Segment Open

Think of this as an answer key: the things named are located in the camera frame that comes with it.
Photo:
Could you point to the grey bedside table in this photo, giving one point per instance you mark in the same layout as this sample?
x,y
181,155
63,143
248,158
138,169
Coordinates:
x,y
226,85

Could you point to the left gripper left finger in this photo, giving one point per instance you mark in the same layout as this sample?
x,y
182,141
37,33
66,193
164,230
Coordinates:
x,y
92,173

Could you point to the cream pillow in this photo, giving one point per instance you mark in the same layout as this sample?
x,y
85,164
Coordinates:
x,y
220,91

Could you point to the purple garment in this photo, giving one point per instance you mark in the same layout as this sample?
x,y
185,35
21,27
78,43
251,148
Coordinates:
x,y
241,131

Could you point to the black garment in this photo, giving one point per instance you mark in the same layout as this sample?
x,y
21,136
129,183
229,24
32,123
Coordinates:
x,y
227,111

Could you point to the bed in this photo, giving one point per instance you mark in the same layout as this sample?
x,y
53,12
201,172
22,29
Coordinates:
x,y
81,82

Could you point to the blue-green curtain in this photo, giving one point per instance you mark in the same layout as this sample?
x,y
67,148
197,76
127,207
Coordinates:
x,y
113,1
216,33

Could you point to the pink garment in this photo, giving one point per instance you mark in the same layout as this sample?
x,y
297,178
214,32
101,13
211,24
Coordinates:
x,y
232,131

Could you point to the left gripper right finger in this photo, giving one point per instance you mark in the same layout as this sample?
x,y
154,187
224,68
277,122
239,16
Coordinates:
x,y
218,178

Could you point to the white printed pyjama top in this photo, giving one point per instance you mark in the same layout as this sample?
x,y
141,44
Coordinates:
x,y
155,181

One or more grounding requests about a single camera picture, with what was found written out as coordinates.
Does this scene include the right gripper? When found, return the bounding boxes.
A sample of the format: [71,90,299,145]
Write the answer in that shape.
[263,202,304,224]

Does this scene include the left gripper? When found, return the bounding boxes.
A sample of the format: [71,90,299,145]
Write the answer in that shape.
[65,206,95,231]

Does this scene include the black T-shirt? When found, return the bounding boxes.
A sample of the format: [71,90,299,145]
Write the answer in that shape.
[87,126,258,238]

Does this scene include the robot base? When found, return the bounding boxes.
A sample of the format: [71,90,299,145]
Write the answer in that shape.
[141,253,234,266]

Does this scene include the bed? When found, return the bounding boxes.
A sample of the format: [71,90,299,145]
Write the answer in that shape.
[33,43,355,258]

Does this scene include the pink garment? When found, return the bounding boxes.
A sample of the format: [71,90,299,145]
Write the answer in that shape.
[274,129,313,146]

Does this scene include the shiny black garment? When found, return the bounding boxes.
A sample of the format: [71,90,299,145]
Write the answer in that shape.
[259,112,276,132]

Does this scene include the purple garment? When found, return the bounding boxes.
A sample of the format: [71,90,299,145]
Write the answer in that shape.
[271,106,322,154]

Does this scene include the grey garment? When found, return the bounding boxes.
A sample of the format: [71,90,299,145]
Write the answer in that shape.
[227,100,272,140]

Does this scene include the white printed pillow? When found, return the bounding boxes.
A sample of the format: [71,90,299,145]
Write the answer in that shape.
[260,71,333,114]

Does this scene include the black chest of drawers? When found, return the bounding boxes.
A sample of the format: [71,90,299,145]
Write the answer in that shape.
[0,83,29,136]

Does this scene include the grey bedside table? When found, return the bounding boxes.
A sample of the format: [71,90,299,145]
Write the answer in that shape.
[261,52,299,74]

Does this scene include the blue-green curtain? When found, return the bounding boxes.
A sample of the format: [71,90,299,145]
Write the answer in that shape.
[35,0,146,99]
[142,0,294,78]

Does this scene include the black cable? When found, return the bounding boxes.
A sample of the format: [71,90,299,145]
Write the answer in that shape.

Segment Closed

__TASK DETAILS__. Keep every word as given and return the full listing.

__SOLUTION TO THIS PROBLEM__.
Think of this as an answer key: the things named are located in the camera frame that comes with it.
Photo:
Could you point to the grey bedside table in this photo, giving one point per instance you mark in the same layout as this sample?
x,y
181,155
63,143
248,158
138,169
Coordinates:
x,y
226,85

Could you point to the left gripper left finger in this photo, giving one point per instance you mark in the same layout as this sample?
x,y
182,141
37,33
66,193
164,230
Coordinates:
x,y
92,173

Could you point to the cream pillow in this photo, giving one point per instance you mark in the same layout as this sample?
x,y
85,164
Coordinates:
x,y
220,91

Could you point to the purple garment in this photo, giving one point per instance you mark in the same layout as this sample?
x,y
185,35
21,27
78,43
251,148
Coordinates:
x,y
241,131

Could you point to the black garment in this photo, giving one point per instance you mark in the same layout as this sample?
x,y
21,136
129,183
229,24
32,123
Coordinates:
x,y
227,111

Could you point to the bed in this photo, giving one point per instance you mark in the same layout as this sample?
x,y
53,12
201,172
22,29
Coordinates:
x,y
81,82

Could you point to the blue-green curtain in this photo, giving one point per instance you mark in the same layout as this sample?
x,y
67,148
197,76
127,207
Coordinates:
x,y
113,1
216,33

Could you point to the pink garment in this photo, giving one point per instance you mark in the same layout as this sample?
x,y
297,178
214,32
101,13
211,24
Coordinates:
x,y
232,131

Could you point to the left gripper right finger in this photo, giving one point per instance you mark in the same layout as this sample?
x,y
154,187
224,68
277,122
239,16
Coordinates:
x,y
218,178

Could you point to the white printed pyjama top in this photo, giving one point per instance you mark in the same layout as this sample?
x,y
141,44
Coordinates:
x,y
155,181

One or more grounding requests about a single camera picture, with what was found written out as coordinates.
Does this scene include the right gripper? When found, return the bounding boxes.
A sample of the format: [71,90,299,145]
Write the answer in that shape.
[263,202,304,224]

Does this scene include the left gripper? When found, return the bounding boxes.
A sample of the format: [71,90,299,145]
Write the answer in that shape.
[65,206,95,231]

Does this scene include the black T-shirt? When found, return the bounding boxes.
A sample of the format: [71,90,299,145]
Write the answer in that shape.
[87,126,258,238]

Does this scene include the robot base? When found, return the bounding boxes.
A sample of the format: [71,90,299,145]
Write the answer in that shape.
[141,253,234,266]

Does this scene include the bed? When found, return the bounding boxes.
A sample of the format: [71,90,299,145]
Write the answer in that shape.
[33,43,355,258]

Does this scene include the pink garment? When found, return the bounding boxes.
A sample of the format: [71,90,299,145]
Write the answer in that shape.
[274,129,313,146]

Does this scene include the shiny black garment? When found, return the bounding boxes.
A sample of the format: [71,90,299,145]
Write the answer in that shape.
[259,112,276,132]

Does this scene include the purple garment? When found, return the bounding boxes.
A sample of the format: [71,90,299,145]
Write the answer in that shape.
[271,106,322,154]

Does this scene include the grey garment? When found, return the bounding boxes.
A sample of the format: [71,90,299,145]
Write the answer in that shape.
[227,100,272,140]

Does this scene include the white printed pillow? When found, return the bounding boxes.
A sample of the format: [71,90,299,145]
Write the answer in that shape.
[260,71,333,114]

Does this scene include the black chest of drawers? When found, return the bounding boxes.
A sample of the format: [71,90,299,145]
Write the answer in that shape.
[0,83,29,136]

Does this scene include the grey bedside table? When found, return the bounding boxes.
A sample of the format: [71,90,299,145]
Write the answer in that shape.
[261,52,299,74]

Does this scene include the blue-green curtain? When found, return the bounding boxes.
A sample of the format: [71,90,299,145]
Write the answer in that shape.
[35,0,146,99]
[142,0,294,78]

Does this scene include the black cable? When found, return the bounding boxes.
A sample of the format: [71,90,299,145]
Write the answer in that shape.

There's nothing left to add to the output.